L’installation est suivie en temps réel (http://65ruedemeaux.maintenance-solaire.fr/). Par exemple, le 3 décembre 2023, à 12h27, la température extérieure au-dessus du bâtiment est de 1,9°C, la température de la boucle solaire primaire est de 12,6°C en sortie des capteurs solaires thermiques. La température de stockage dans le haut du second ballon solaire est de 25,4°C, nettement plus haut que l’arrivée d’eau froide à 11,7°C. Même par temps froid et couvert, la contribution de l’installation solaire n’est pas nulle.

Réchauffer la boucle d’ECS grâce au solaire

Pour rendre l’installation encore plus rentable, John Jamet a proposé à la copropriété de compléter l’installation en réchauffant la boucle de distribution d’eau chaude sanitaire par l’installation solaire. En effet, la boucle doit être maintenue à 50 – 55°C. Elle est classiquement réchauffée par la chaudière, même si le ballon solaire contient de l’eau à 80°C en partie haute.
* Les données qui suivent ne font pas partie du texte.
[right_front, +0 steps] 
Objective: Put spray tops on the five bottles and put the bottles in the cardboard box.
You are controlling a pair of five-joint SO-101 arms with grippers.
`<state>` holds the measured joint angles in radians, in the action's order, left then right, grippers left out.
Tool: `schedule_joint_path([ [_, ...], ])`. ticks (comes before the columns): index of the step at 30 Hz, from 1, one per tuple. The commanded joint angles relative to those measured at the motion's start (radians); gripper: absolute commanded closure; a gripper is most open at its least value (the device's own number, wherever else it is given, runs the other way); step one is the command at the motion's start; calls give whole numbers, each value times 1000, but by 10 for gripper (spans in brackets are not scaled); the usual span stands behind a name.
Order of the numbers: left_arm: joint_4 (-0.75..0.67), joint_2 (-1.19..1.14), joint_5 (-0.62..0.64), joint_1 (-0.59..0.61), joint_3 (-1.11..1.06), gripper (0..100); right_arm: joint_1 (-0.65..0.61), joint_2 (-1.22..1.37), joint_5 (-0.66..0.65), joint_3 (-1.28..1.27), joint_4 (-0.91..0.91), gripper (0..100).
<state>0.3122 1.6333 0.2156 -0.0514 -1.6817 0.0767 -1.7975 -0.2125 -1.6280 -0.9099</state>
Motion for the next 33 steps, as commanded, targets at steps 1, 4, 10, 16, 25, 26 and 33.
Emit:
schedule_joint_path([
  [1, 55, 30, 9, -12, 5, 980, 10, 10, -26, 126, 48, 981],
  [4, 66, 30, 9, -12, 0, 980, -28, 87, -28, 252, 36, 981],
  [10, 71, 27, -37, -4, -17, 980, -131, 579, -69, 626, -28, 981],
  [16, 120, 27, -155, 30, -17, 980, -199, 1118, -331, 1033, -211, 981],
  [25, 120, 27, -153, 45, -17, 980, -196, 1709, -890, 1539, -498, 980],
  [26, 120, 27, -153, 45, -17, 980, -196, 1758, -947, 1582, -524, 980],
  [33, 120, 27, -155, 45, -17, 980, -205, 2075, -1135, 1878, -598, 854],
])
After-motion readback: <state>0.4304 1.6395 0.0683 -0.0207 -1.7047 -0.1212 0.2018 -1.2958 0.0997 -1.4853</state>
L’idée est simple, il suffit d’installer un dispositif de réchauffage de la boucle de distribution d’ECS par le solaire. Tous les industriels qui proposent des solutions solaires thermiques collectives ont ajouté cette option à leur catalogue. Elle assure deux fonctions simultanées : elle réchauffe le retour de la boucle sanitaire et refroidit le ballon de stockage solaire.
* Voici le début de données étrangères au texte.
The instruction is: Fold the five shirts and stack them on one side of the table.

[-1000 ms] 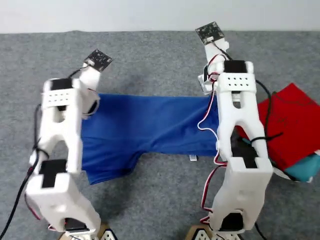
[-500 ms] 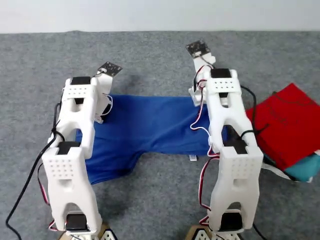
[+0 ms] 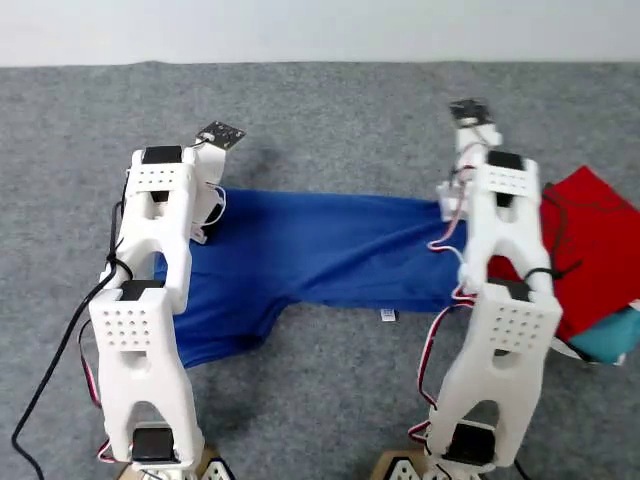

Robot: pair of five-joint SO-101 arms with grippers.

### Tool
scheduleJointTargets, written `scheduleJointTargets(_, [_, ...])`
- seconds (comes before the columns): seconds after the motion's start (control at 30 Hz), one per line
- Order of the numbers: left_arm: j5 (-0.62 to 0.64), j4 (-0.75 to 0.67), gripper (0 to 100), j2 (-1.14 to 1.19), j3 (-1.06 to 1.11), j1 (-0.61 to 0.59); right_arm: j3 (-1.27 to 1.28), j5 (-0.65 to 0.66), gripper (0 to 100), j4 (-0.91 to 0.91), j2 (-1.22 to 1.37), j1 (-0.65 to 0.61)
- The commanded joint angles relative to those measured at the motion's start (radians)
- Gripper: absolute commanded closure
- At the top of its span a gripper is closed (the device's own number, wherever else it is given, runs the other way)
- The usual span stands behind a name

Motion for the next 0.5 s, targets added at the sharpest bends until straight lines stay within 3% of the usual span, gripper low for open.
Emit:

Pascal Poggi pour Batimédia

Pour que le solaire se charge du réchauffage de la boucle d’ECS, il faut une vanne trois voies motorisée, deux sondes de température – l’un dans le haut du ballon solaire, l’autre sur le retour de boucle ECS – et un régulateur. Doc. PP

Quand la sonde du ballon solaire indique une température supérieure de 10°C à la température du retour de boucle – soit entre 60 et 65°C -, la vanne trois voies bascule sur le ballon solaire pour réchauffer le retour de boucle. Au passage, la chaudière enregistre une température de retour de boucle supérieure à 65°C et ne se met pas en route. Si la température en haut du ballon solaire est égale ou inférieure à celle du retour de boucle, la vanne trois voies bascule sur la chaudière pour réchauffer la boucle d’ECS.
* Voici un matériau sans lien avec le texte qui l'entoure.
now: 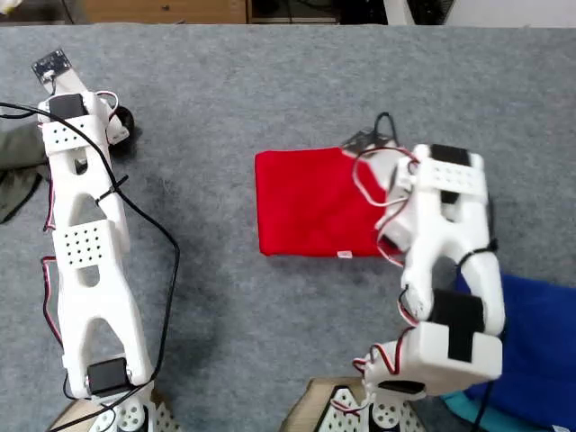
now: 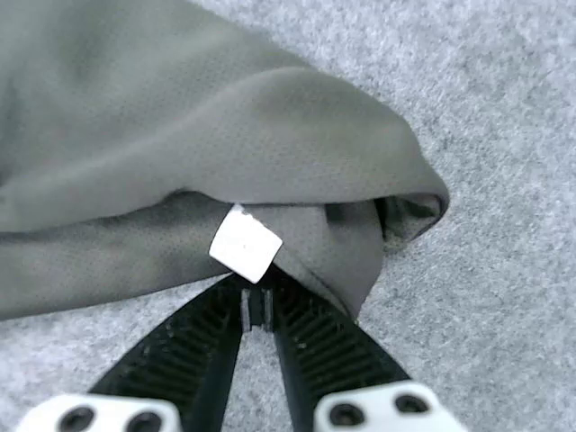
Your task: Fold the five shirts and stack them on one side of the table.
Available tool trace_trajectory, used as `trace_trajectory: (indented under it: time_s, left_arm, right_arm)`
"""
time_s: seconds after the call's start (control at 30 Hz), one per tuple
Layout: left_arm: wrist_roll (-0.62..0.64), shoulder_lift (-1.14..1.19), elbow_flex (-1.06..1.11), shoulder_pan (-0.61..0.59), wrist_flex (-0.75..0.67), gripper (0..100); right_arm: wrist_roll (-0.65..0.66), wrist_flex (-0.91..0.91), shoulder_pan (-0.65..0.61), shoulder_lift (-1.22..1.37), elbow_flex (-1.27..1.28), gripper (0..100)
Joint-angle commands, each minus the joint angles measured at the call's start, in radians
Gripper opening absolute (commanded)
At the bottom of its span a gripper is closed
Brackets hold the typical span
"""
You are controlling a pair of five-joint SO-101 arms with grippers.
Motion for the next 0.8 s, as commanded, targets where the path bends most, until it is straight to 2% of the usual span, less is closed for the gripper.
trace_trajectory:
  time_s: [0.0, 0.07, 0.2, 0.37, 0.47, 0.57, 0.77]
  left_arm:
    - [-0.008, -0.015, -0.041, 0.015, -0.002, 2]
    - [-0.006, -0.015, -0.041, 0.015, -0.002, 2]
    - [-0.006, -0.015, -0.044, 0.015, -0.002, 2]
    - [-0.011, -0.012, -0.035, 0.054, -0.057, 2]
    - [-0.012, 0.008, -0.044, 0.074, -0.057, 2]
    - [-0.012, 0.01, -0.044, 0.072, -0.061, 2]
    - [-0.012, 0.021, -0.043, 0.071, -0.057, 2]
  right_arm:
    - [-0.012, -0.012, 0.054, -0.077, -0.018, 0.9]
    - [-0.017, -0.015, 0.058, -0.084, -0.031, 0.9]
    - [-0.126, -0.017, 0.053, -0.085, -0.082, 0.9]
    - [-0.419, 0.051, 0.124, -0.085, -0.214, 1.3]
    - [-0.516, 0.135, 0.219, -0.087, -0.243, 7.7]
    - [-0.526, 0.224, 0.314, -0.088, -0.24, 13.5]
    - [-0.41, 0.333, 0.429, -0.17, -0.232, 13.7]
Dans l’installation que nous avons visitée, cette option assure une ECS entièrement solaire d’avril à septembre. Le COP est énorme : les 49 kW de capteurs thermiques en terrasse sont mobilisés simplement en faisant tourner un circulateur de 170 W. Le réchauffage de la boucle de distribution d’ECS consomme de 30 à 50% de l’énergie utilisée pour la production d’ECS dans une installation collective. Si pendant la moitié de l’année, l’énergie consommée pour le réchauffage de boucle est gratuite, les économies financières annuelles sont significatives.

Par expérience, John Jamet constate que les capteurs solaires peuvent vivre largement plus de 20 ans, si l’installation est suivie et entretenue. Au moment où le gaz a augmenté à cause de la guerre russe en Ukraine, les installations solaires thermiques deviennent de plus en plus rentables.